◆ Task: Work out how many lines in the material beneath contain "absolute". Give only that number.

[[ Information shown, beginning ]]

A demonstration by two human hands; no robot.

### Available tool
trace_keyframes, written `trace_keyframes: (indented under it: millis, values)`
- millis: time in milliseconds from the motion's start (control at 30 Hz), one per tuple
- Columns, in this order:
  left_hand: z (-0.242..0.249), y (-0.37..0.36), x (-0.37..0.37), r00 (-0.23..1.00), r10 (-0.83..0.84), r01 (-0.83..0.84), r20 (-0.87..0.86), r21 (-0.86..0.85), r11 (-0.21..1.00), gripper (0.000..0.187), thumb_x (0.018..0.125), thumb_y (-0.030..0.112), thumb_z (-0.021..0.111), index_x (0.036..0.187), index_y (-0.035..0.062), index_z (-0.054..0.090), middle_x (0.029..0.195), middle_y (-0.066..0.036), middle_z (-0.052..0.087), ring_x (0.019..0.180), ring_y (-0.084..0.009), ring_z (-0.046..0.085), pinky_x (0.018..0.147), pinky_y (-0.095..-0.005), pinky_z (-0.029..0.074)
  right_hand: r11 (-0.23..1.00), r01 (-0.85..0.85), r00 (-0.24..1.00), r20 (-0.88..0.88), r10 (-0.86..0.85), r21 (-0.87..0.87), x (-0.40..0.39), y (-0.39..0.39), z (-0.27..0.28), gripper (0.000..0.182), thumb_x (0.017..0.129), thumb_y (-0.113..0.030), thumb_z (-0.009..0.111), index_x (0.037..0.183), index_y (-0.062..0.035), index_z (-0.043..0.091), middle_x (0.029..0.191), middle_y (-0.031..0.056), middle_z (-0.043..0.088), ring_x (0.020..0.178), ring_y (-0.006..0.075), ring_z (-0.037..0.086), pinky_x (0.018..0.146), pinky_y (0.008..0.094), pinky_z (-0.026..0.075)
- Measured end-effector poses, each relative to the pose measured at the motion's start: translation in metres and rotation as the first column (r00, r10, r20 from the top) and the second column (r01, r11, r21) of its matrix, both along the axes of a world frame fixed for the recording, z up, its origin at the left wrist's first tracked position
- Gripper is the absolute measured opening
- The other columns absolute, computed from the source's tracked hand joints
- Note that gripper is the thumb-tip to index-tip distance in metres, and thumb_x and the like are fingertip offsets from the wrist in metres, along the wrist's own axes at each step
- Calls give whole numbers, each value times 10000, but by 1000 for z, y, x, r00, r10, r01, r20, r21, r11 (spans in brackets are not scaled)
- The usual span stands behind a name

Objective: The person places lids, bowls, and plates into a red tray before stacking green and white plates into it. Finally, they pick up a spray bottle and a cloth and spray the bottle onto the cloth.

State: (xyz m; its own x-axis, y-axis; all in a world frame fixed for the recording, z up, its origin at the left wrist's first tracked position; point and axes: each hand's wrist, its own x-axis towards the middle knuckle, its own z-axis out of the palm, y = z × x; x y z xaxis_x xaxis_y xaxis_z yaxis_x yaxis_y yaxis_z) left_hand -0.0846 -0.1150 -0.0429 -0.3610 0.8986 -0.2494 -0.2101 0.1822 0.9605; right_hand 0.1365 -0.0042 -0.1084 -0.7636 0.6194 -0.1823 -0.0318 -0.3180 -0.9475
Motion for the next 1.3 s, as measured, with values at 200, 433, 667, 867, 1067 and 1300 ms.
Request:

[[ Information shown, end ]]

◆ Written solution: 2